Students find this new technology both exhilarating and intimidating. The learning curve is steep, and they are certain to make mistakes. But that, says Brixey, is all part of the process. “You may have a fundamental idea for a film, but how it ends up can be very different,” he says. “We have to let students have real experimental moments.”
A Foreign Perspective
Although not a filmmaker himself, Eric Ames also provided an opportunity for students to create films—in Germany. Fall quarter 2007, Ames led “Cinema/City/Memory,” a one-quarter study abroad program co-sponsored by the Germanics Department and the Comparative History of Ideas Program. The 16-student class headed to Berlin armed with four sets of film equipment—cameras, hard drives, editing software, microphones, and more —purchased through the STF.
In Berlin, Ames led the filmmaking class and taught a course on Berlin in film history from 1895 to the present. A third class explored Berlin as a site of the Holocaust and its memory.
For the filmmaking class, Ames first assigned short projects to familiarize the students with the equipment and the city, and then had them work in teams to create a 20 to 30-minute film.
“Making films gave students something to dream about that was tangible and exciting to them,” says Ames. “And it got them out there, exploring the city, on their own terms.”
Cinema Studies also offers study abroad opportunities, with the focus on
film analysis rather than filmmaking. Yomi Braester and James Tweedie, assistant professor of comparative literature, lead a CS summer program in Beijing, with a colleague from the University of London. Held at the Beijing Film Academy, the
program combines two-hour classes, frequent film screenings, city outings, and visits with Chinese film directors.
“We have leading directors in Beijing speak to the class,” says Braester. “It’s surprising how willing they are to be part of this.”
The class also attends informal and independent film screenings. Advertised solely by word of mouth (for political reasons), these screenings “are a very important part of our students’ experience,” says Braester.

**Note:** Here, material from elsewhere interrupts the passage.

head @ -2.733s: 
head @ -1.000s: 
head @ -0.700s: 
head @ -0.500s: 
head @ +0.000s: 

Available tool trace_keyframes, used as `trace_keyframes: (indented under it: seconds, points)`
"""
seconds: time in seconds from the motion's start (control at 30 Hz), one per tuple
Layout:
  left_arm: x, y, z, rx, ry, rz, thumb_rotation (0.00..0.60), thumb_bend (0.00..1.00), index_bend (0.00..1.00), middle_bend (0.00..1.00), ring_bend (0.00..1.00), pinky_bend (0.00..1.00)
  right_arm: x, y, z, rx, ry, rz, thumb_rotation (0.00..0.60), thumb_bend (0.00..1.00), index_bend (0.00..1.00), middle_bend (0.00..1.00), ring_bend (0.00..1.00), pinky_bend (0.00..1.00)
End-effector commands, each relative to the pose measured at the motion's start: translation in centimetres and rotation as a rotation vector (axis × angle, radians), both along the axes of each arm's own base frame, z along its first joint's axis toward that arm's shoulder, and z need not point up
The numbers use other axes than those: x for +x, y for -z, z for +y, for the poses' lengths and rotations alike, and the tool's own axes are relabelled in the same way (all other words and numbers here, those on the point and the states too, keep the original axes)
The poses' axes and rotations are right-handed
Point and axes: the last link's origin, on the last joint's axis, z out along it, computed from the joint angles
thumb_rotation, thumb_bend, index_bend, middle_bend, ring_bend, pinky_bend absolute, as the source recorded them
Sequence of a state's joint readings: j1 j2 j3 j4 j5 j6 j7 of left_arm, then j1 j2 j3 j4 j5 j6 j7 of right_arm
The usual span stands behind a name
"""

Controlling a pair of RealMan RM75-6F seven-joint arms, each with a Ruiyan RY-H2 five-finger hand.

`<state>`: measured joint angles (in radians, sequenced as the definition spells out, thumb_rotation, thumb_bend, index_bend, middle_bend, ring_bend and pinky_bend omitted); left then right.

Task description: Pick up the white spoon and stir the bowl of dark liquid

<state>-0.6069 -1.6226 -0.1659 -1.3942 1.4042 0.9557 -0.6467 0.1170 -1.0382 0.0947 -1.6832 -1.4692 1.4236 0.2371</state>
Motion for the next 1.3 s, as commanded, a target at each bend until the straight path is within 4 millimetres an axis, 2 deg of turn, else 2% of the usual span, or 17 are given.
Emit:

Tapping Into Seattle’s Film Scene
Back in Seattle, Braester has created a course that taps a valuable local resource: the Seattle International Film Festival (SIFF). The month-long festival, held annually in late spring, is the centerpiece of Braester’s spring quarter course, “History of Cinema: Contemporary Cinema.”
Prior to the festival, Braester shows the class nearly a dozen films that provide a snapshot of contemporary cinema from 1989 to present. Students then head to festival screenings. They are required to watch at least 15 festival films, including 7 with a common thread such as region of origin or genre.

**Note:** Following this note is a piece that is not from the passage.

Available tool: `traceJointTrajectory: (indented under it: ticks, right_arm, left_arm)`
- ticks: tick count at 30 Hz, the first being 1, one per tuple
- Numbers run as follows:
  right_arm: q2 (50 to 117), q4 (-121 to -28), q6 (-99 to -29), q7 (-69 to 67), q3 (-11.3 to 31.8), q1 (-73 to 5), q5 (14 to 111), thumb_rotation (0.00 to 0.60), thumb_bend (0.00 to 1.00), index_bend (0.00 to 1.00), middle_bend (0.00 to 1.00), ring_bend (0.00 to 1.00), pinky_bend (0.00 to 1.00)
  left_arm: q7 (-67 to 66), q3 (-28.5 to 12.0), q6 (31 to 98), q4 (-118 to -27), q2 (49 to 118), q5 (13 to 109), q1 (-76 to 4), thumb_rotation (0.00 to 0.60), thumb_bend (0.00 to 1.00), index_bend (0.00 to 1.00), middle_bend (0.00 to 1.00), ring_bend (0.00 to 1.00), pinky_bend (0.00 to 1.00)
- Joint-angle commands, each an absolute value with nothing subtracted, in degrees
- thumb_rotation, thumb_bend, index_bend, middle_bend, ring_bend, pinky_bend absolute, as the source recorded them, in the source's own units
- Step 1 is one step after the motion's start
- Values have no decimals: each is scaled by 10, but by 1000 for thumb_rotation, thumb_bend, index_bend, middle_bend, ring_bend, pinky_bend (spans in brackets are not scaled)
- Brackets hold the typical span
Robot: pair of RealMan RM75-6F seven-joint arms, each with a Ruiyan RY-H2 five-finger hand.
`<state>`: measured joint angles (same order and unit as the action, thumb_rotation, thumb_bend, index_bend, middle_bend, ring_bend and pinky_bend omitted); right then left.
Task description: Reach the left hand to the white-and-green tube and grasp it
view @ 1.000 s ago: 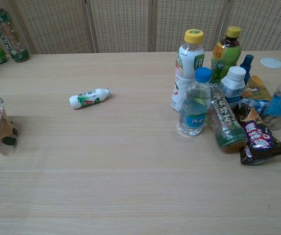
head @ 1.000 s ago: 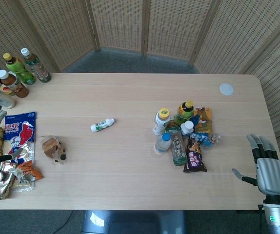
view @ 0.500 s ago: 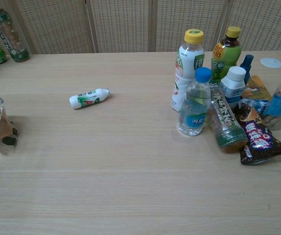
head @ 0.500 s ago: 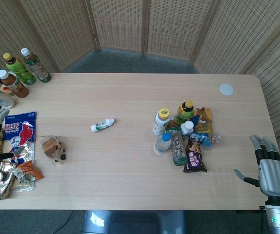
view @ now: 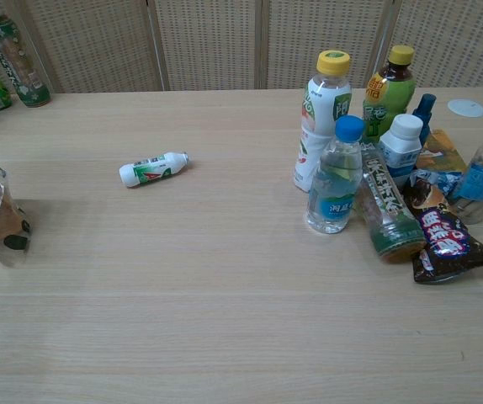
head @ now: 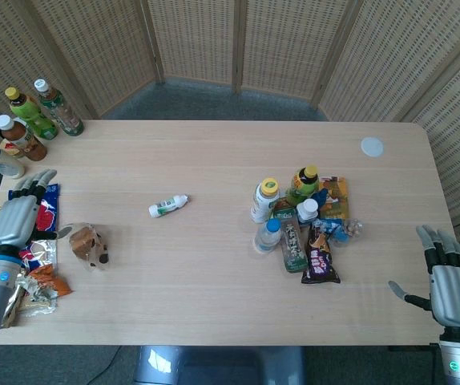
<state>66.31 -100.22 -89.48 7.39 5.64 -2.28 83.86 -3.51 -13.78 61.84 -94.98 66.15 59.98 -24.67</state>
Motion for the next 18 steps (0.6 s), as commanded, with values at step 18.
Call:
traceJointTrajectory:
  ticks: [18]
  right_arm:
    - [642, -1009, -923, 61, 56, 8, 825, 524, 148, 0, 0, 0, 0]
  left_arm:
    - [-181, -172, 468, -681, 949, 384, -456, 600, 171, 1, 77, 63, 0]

“This is an international film festival, and that’s important,” says Braester. “Whatever I can do to change the perception that Hollywood is the center of the film industry, I’ll do.” He adds, “Getting the students to the festival, getting them to see film as something not just on DVD but with a social and historical context, is my main goal.”

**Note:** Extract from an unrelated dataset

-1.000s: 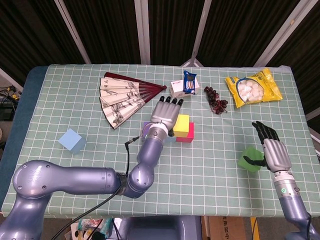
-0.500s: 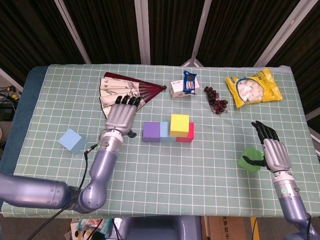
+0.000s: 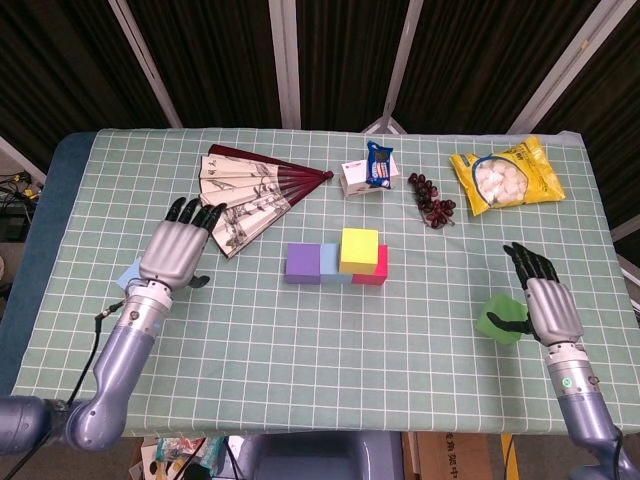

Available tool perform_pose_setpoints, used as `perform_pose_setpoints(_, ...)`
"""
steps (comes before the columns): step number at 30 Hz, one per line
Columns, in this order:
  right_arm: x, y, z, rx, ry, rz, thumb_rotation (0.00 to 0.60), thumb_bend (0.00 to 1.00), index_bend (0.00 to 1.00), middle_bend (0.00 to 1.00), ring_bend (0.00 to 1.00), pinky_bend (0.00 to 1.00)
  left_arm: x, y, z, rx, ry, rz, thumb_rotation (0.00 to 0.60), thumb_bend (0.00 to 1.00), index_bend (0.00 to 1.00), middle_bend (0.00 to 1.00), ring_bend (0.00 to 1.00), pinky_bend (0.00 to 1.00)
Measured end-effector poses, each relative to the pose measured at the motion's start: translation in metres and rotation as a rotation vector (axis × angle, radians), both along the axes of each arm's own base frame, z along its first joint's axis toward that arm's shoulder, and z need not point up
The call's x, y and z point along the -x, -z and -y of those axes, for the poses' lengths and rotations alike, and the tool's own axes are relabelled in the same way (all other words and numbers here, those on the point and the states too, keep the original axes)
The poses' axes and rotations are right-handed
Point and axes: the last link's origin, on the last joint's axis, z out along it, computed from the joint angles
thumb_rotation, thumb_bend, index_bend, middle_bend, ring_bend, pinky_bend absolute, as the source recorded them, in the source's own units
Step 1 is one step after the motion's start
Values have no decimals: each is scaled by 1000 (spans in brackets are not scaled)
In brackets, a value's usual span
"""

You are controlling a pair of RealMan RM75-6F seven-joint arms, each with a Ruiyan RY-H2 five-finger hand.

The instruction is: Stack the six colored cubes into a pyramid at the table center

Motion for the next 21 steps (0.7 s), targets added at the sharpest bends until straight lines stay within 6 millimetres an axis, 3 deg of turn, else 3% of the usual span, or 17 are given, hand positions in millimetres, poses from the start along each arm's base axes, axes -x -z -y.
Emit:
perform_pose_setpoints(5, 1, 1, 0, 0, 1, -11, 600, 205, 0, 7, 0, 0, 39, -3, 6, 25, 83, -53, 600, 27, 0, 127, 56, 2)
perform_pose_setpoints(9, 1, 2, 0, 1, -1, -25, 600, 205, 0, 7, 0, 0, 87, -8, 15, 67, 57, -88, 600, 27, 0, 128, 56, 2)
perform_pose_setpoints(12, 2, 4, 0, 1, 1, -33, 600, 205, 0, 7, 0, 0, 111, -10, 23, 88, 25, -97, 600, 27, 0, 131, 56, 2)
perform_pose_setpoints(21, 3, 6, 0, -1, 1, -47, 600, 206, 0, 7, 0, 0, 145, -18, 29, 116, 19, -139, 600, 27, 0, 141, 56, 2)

Of course some students don’t need encouragement to attend SIFF. Seniuk served as an usher for the festival while enrolled in Braester’s course. A week after the festival ended, he headed to China for the Beijing program.
But then again, Seniuk—who is applying to film schools this fall—is not your average student.
“Once I get all my other work done, I try to watch two films a night,” he says matter-of-factly. “That’s my priority.”